Aim of the task -
The output is a word-for-word repeat of the listing below, free of images.
────────────────────
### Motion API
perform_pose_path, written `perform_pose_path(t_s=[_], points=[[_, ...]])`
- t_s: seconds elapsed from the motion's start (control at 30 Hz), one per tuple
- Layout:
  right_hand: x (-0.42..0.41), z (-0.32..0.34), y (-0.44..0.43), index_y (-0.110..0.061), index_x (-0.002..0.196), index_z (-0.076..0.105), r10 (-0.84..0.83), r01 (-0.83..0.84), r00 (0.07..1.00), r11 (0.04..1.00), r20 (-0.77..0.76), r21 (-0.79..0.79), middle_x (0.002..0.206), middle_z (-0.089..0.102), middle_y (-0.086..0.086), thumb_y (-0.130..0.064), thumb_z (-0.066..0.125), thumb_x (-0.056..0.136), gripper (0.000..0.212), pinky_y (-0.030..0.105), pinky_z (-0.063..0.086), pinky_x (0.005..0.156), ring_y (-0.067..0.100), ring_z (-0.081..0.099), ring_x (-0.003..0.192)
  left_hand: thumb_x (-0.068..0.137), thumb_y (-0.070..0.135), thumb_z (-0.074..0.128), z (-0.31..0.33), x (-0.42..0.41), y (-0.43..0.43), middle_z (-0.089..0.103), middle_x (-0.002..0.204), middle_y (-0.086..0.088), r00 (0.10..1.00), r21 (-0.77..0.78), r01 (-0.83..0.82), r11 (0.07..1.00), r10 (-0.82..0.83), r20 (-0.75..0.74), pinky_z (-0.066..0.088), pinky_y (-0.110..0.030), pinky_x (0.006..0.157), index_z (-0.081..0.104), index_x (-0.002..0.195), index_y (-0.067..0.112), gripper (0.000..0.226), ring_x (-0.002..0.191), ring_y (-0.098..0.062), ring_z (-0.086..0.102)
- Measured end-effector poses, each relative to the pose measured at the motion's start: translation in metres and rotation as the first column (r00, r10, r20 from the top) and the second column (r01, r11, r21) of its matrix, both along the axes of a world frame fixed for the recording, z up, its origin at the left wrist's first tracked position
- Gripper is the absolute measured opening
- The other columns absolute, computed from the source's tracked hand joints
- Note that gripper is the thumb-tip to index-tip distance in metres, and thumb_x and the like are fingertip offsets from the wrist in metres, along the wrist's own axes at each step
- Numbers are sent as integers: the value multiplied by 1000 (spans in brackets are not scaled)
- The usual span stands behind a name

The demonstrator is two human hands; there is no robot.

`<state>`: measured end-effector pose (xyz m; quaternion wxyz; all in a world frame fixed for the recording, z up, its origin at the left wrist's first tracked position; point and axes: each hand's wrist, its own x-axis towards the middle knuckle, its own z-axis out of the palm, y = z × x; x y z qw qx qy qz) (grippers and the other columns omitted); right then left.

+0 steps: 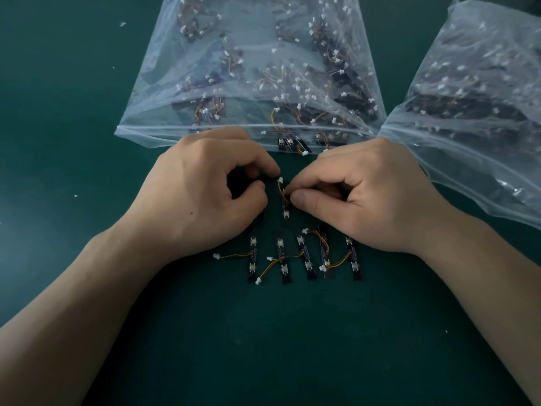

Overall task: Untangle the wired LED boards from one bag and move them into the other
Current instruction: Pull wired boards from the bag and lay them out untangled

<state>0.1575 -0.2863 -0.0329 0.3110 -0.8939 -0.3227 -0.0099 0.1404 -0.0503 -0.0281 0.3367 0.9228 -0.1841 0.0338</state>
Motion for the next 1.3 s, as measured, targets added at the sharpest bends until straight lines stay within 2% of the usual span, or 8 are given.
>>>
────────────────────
Answer for the task -
### Motion API
perform_pose_path, written `perform_pose_path(t_s=[_], points=[[_, ...]])`
- t_s: seconds elapsed from the motion's start (control at 30 Hz), one per tuple
- Layout:
  right_hand: x (-0.42..0.41), z (-0.32..0.34), y (-0.44..0.43), index_y (-0.110..0.061), index_x (-0.002..0.196), index_z (-0.076..0.105), r10 (-0.84..0.83), r01 (-0.83..0.84), r00 (0.07..1.00), r11 (0.04..1.00), r20 (-0.77..0.76), r21 (-0.79..0.79), middle_x (0.002..0.206), middle_z (-0.089..0.102), middle_y (-0.086..0.086), thumb_y (-0.130..0.064), thumb_z (-0.066..0.125), thumb_x (-0.056..0.136), gripper (0.000..0.212), pinky_y (-0.030..0.105), pinky_z (-0.063..0.086), pinky_x (0.005..0.156), ring_y (-0.067..0.100), ring_z (-0.081..0.099), ring_x (-0.003..0.192)
  left_hand: thumb_x (-0.068..0.137), thumb_y (-0.070..0.135), thumb_z (-0.074..0.128), z (-0.31..0.33), x (-0.42..0.41), y (-0.43..0.43), middle_z (-0.089..0.103), middle_x (-0.002..0.204), middle_y (-0.086..0.088), r00 (0.10..1.00), r21 (-0.77..0.78), r01 (-0.83..0.82), r11 (0.07..1.00), r10 (-0.82..0.83), r20 (-0.75..0.74), pinky_z (-0.066..0.088), pinky_y (-0.110..0.030), pinky_x (0.006..0.157), index_z (-0.081..0.104), index_x (-0.002..0.195), index_y (-0.067..0.112), gripper (0.000..0.226), ring_x (-0.002..0.191), ring_y (-0.098..0.062), ring_z (-0.086..0.102)
- Measured end-effector poses, each relative to the pose measured at the motion's start: translation in metres and rotation as the first column (r00, r10, r20 from the top) and the second column (r01, r11, r21) of its matrix, both along the axes of a world frame fixed for the recording, z up, its origin at the left wrist's first tracked position
- Gripper is the absolute measured opening
- The other columns absolute, computed from the source's tracked hand joints
- Note that gripper is the thumb-tip to index-tip distance in metres, and thumb_x and the like are fingertip offsets from the wrist in metres, along the wrist's own axes at each step
- Numbers are sent as integers: the value multiplied by 1000 (spans in brackets are not scaled)
- The usual span stands behind a name

The demonstrator is two human hands; there is no robot.

`<state>`: measured end-effector pose (xyz m; quaternion wxyz; all in a world frame fixed for the recording, z up, its origin at the left wrist's first tracked position; point and axes: each hand's wrist, its own x-axis towards the middle knuckle, its own z-axis out of the palm, y = z × x; x y z qw qx qy qz) (grippers and the other columns omitted); right then left.

+0 steps: 

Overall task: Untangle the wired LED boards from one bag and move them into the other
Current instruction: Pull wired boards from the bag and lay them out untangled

<state>0.1575 -0.2863 -0.0329 0.3110 -0.8939 -0.3227 -0.0099 0.1404 -0.0503 -0.0281 0.3367 0.9228 -0.1841 0.0338</state>
Motion for the next 1.3 s, as measured, targets added at the sharpest bends until straight lines stay within 2% of the usual span, or 8 are given.
>>>

Work on the exercise is finished.